Activity: Of the lines listed below, return exactly those that run from the line containing "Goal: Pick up" through the line containing "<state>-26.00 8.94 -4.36", both included.

[Records from a dataset]
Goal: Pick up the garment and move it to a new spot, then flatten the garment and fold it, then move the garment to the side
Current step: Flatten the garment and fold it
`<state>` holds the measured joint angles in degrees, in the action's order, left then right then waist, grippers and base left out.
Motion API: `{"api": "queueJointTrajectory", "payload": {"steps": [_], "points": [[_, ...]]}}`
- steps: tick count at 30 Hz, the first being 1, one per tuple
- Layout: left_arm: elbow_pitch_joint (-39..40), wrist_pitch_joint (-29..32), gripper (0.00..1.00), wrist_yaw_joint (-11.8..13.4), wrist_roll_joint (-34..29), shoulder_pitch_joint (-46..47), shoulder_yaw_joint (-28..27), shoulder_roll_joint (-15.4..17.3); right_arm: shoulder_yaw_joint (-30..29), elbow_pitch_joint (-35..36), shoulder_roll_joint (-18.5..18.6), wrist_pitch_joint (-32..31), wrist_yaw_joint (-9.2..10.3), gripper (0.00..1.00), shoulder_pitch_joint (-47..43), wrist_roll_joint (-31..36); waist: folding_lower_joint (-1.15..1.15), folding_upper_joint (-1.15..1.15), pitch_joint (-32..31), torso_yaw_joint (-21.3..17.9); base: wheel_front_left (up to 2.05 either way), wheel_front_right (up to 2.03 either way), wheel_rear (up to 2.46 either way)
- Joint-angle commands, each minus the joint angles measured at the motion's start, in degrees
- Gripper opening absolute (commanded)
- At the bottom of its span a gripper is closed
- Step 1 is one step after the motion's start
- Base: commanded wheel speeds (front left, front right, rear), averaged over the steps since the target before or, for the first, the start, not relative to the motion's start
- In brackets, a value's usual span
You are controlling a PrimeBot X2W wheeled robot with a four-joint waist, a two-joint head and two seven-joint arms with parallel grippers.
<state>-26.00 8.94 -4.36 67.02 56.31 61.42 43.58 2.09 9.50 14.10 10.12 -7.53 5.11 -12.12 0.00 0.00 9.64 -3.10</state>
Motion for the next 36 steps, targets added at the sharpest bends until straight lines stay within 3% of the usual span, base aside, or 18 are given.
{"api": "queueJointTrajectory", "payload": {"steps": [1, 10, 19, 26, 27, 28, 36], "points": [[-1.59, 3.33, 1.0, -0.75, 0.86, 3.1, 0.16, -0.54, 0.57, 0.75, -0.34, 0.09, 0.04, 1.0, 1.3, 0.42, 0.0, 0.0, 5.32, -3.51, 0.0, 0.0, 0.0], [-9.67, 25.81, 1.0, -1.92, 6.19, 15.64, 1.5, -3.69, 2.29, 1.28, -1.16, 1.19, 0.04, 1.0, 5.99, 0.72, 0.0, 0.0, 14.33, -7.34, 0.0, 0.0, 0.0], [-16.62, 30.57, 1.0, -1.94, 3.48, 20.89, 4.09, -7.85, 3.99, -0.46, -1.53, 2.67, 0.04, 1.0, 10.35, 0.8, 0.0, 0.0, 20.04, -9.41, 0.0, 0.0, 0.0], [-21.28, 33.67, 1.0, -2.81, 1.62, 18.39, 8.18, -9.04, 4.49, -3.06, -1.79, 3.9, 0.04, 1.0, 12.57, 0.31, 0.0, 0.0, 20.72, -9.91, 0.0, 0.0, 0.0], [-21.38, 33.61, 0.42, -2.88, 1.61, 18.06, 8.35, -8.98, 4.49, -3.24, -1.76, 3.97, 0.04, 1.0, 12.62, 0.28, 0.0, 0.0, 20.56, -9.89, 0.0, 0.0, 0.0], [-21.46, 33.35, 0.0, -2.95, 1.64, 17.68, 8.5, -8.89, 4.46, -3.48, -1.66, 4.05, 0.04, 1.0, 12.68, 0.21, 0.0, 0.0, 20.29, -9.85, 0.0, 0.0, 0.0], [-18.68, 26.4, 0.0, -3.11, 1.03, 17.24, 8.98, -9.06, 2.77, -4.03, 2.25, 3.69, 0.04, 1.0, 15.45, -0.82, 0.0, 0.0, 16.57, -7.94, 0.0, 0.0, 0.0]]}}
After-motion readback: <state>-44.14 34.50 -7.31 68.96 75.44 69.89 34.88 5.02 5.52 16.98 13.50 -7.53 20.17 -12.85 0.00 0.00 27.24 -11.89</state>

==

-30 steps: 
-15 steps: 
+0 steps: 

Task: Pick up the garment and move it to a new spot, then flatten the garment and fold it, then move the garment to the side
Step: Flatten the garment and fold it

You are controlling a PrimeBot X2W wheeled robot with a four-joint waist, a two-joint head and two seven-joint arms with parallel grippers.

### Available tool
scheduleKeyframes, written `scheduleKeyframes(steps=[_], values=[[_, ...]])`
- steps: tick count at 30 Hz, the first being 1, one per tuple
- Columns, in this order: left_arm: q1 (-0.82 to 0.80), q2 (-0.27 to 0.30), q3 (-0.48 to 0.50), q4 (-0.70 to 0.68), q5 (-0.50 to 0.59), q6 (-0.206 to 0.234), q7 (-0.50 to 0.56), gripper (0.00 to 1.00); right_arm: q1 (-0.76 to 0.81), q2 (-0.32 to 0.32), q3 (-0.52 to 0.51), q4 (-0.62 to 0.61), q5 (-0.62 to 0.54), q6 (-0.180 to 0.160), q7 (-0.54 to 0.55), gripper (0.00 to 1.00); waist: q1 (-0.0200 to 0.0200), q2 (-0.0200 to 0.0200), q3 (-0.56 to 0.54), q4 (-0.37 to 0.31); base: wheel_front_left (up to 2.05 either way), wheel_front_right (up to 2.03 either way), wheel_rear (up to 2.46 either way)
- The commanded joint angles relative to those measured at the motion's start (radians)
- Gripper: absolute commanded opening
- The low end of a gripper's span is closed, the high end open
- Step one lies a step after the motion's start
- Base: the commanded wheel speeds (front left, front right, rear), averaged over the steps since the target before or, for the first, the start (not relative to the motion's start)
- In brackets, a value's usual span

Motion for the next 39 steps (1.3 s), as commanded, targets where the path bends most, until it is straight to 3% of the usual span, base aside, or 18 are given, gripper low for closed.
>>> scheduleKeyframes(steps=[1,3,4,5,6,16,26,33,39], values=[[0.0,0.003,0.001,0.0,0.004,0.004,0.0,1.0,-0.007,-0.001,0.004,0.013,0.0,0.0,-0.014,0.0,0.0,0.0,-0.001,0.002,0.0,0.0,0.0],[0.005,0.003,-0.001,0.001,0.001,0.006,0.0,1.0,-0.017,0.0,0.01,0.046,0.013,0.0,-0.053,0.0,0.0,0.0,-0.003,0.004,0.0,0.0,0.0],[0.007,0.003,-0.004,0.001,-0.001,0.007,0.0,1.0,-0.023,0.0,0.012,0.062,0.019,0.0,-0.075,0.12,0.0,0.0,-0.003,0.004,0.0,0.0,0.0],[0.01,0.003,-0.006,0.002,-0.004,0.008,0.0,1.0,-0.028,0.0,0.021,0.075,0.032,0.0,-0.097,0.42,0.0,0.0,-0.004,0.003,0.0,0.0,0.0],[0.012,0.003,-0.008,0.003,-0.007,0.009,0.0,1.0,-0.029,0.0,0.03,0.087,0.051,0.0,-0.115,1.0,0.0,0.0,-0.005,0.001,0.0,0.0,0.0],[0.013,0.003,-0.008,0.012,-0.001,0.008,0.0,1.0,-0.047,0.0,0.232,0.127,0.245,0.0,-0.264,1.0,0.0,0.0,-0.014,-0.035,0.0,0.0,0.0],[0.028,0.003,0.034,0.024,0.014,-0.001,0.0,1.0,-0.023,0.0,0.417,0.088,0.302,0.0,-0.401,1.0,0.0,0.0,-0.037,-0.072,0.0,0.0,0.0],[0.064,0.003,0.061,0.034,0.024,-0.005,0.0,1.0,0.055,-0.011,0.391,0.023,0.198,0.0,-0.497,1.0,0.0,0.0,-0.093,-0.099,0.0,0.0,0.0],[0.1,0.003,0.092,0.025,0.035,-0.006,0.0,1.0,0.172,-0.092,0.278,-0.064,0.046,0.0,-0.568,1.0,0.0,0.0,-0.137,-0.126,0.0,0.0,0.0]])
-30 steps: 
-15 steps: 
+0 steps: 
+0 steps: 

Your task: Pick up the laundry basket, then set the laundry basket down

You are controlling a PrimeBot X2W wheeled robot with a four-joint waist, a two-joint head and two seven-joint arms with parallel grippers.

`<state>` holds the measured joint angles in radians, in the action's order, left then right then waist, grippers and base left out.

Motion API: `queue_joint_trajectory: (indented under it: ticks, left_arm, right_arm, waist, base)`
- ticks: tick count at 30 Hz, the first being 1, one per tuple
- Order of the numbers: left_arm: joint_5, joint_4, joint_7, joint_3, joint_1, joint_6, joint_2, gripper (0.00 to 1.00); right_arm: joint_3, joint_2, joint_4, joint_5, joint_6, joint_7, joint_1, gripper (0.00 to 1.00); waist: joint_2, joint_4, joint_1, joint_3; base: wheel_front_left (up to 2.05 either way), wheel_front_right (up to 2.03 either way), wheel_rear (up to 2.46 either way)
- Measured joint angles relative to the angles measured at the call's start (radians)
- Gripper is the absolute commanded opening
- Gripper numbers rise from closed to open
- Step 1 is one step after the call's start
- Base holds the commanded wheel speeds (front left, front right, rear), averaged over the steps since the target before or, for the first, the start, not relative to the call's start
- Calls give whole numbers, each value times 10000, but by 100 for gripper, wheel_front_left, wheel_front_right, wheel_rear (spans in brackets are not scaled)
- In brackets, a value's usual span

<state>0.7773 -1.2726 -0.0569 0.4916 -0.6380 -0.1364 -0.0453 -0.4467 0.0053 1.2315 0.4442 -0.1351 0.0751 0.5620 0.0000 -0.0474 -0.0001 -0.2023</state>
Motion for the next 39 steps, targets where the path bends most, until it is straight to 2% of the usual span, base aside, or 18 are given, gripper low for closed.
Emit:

Result below:
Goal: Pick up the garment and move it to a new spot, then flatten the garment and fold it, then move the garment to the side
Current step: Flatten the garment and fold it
`<state>` holds the measured joint angles in degrees, in the action's order, left then right then waist, grippers and base left out.
Motion API: `{"api": "queueJointTrajectory", "payload": {"steps": [_], "points": [[_, ...]]}}`
- steps: tick count at 30 Hz, the first being 1, one per tuple
- Layout: left_arm: elbow_pitch_joint (-39..40), wrist_pitch_joint (-29..32), gripper (0.00..1.00), wrist_yaw_joint (-11.8..13.4), wrist_roll_joint (-34..29), shoulder_pitch_joint (-46..47), shoulder_yaw_joint (-28..27), shoulder_roll_joint (-15.4..17.3); right_arm: shoulder_yaw_joint (-30..29), elbow_pitch_joint (-35..36), shoulder_roll_joint (-18.5..18.6), wrist_pitch_joint (-32..31), wrist_yaw_joint (-9.2..10.3), gripper (0.00..1.00), shoulder_pitch_joint (-47..43), wrist_roll_joint (-31..36); waist: folding_lower_joint (-1.15..1.15), folding_upper_joint (-1.15..1.15), pitch_joint (-32..31), torso_yaw_joint (-21.3..17.9); base: wheel_front_left (up to 2.05 either way), wheel_front_right (up to 2.03 either way), wheel_rear (up to 2.46 either way)
- Joint-angle commands, each minus the joint angles measured at the motion's start, in degrees
- Gripper opening absolute (commanded)
- At the bottom of its span a gripper is closed
- Step 1 is one step after the motion's start
- Base: commanded wheel speeds (front left, front right, rear), averaged over the steps since the target before or, for the first, the start, not relative to the motion's start
- In brackets, a value's usual span
You are controlling a PrimeBot X2W wheeled robot with a four-joint waist, a two-joint head and two seven-joint arms with parallel grippers.
<state>-26.00 8.94 -4.36 67.02 56.31 61.42 43.58 2.09 9.50 14.10 10.12 -7.53 5.11 -12.12 0.00 0.00 9.64 -3.10</state>

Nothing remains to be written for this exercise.